A central election issue was a vicious anti-refugee propaganda campaign. While the right-wingers openly presented their fascist outlook, called for the deportation of half a million people and defended a fascist who shot indiscriminately at immigrants in the small town of Macerata, the Democrats portrayed themselves as the party most capable of defending Italy’s borders and preventing refugees from travelling to Europe.
Behind such disgusting spectacles, bitter social struggles are brewing. The class struggle, which has long been smothered by social democracy, the trade unions, and their allies in the pseudo-left, is once again on the rise internationally. The rebellion of teachers in West Virginia in the United States, who have been striking for days in defiance of their trade union leaders, marks a milestone in this development.
Workers’ struggles against wage cuts, layoffs and unbearable working conditions are also occurring in Europe with increased regularity. This cannot but have an effect on Italy, which has a long tradition of militant working class struggle.
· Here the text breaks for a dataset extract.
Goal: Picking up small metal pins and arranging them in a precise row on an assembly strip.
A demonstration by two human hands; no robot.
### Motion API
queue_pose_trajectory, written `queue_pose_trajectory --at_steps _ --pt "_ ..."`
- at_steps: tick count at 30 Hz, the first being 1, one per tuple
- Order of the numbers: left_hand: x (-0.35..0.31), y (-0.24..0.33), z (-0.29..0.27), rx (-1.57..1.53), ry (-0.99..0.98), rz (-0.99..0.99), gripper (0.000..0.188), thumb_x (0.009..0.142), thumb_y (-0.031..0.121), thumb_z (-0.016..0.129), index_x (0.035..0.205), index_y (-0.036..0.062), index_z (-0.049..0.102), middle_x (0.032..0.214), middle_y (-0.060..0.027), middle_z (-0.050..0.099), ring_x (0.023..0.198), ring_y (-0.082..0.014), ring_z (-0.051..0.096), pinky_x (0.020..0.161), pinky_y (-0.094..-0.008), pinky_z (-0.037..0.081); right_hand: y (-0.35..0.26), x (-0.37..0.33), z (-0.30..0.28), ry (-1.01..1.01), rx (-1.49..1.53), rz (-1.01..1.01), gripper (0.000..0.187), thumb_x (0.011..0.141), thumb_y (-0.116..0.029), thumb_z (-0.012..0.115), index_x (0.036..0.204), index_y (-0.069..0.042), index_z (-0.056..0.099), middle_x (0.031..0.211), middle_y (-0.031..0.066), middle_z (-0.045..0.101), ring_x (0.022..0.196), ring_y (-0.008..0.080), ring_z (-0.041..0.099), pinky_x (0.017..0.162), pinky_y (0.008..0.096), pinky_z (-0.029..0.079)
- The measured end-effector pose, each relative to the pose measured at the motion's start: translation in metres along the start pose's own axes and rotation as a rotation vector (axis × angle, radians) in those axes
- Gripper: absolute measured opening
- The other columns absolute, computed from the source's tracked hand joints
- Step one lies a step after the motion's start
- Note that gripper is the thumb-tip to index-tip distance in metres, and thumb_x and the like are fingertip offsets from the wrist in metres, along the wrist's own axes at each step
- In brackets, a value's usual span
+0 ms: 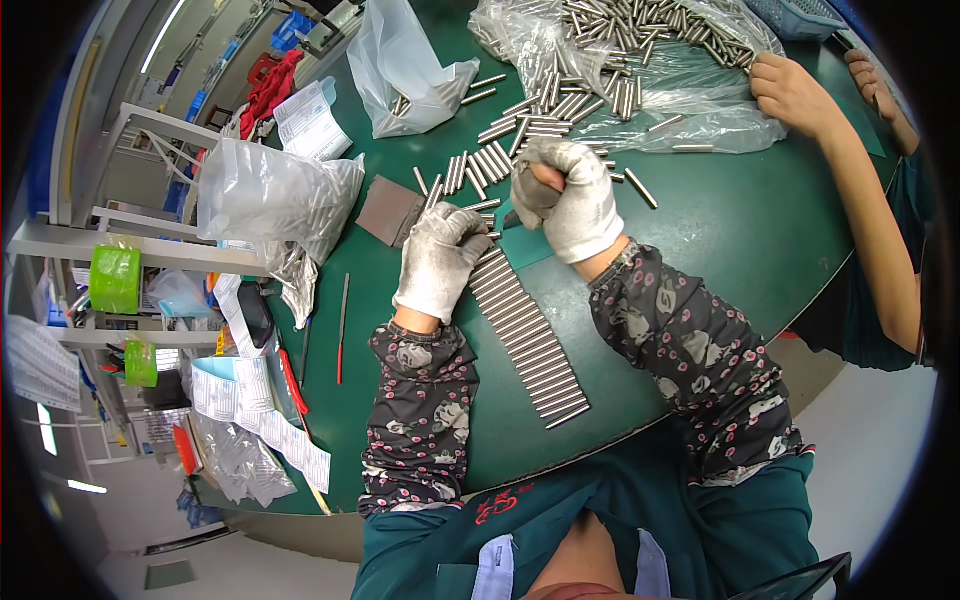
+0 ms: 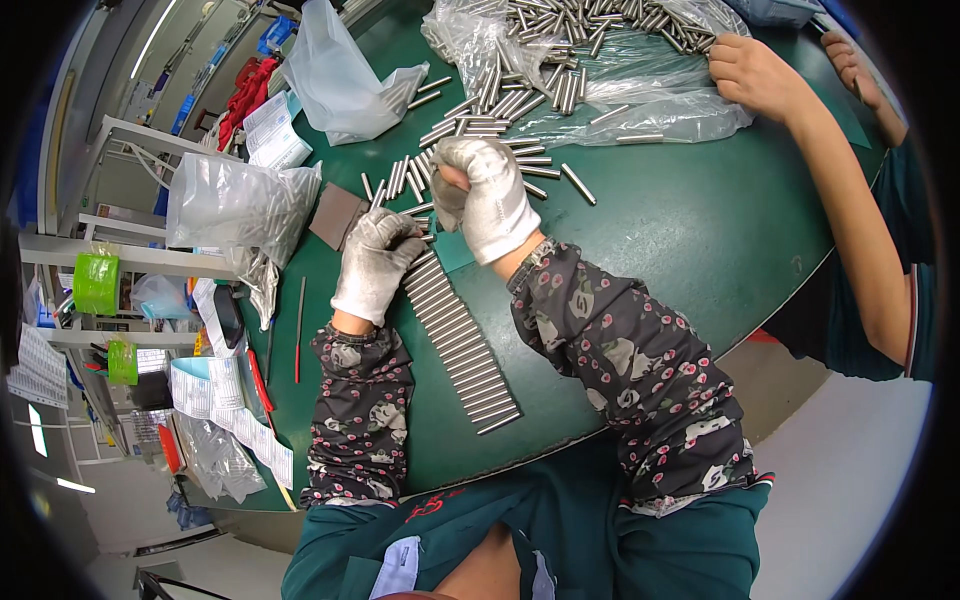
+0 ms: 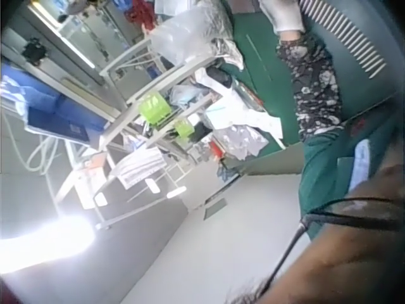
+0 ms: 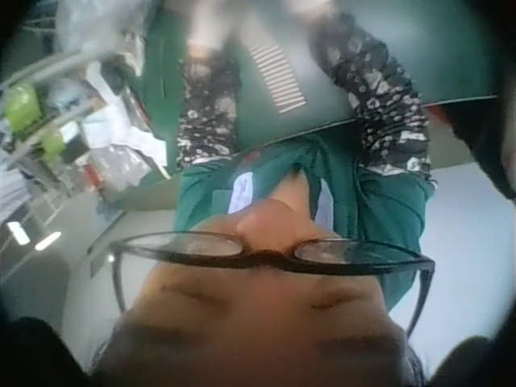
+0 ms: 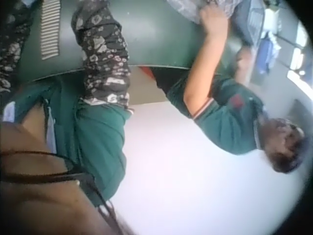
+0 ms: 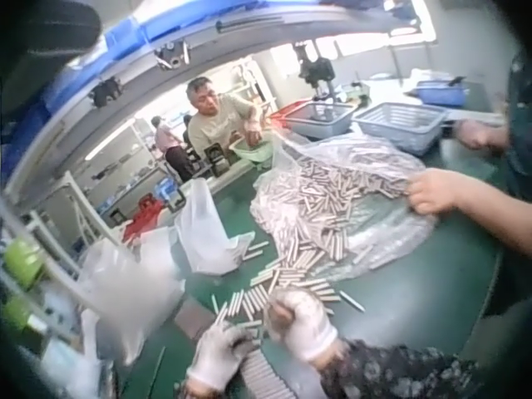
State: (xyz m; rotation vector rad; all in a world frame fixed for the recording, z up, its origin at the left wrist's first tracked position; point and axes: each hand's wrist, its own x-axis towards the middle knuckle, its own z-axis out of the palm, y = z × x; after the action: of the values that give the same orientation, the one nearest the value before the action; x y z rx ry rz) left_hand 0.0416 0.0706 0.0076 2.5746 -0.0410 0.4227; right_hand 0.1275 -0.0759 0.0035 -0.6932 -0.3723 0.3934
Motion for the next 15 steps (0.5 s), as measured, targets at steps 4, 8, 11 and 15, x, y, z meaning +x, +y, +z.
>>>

Two years ago, major strikes and protests broke out against the Renzi government’s Jobs Act.
In the face of these developments, all of the parties are drawing closer together. The Five Star Movement, which won support for its angry tirades against the corruption of the existing parties and has to date refused all cooperation with them, has declared its readiness to join a coalition government and abandoned its anti-EU rhetoric.
Their lead candidate, 31-year-old Luigi da Maio, spoke to students at Harvard, bankers in London and businessmen in northern Italy and reassured them that his party would rapidly eliminate the bank’s toxic assets, abandon its announced intention to hold a referendum on the EU, and cooperate with other parties to ensure Italy does not “descend into chaos.”
Berlusconi and Renzi, who cooperated closely to pass the new election law and value each other highly, have raised the prospect of a coalition government.
Berlin and Paris are responding to the crisis in Italy by pressing ahead with the transformation of the EU from an economic into a military union capable of pursuing its predatory interests around the world, building a European army, and strengthening the police and intelligence apparatus to suppress the class struggle. This is the essence of the coalition agreement for a new German government, which will assume office in the coming days unless the SPD membership vote to reject it.
There is hardly any support in the population for these policies, which most of Italy’s parties advocate. They will lead to bitter political conflicts and class struggles. These struggles require a political perspective. They can be successful only if they organise independently of all of the bourgeois parties, their backers in the trade unions, and their pseudo-left henchmen.
The working class must unite internationally and fight for a programme that links the struggle against war, fascism and social attacks with the fight against their source: the capitalist profit system. This is the programme advocated by the International Committee of the Fourth International and its sections.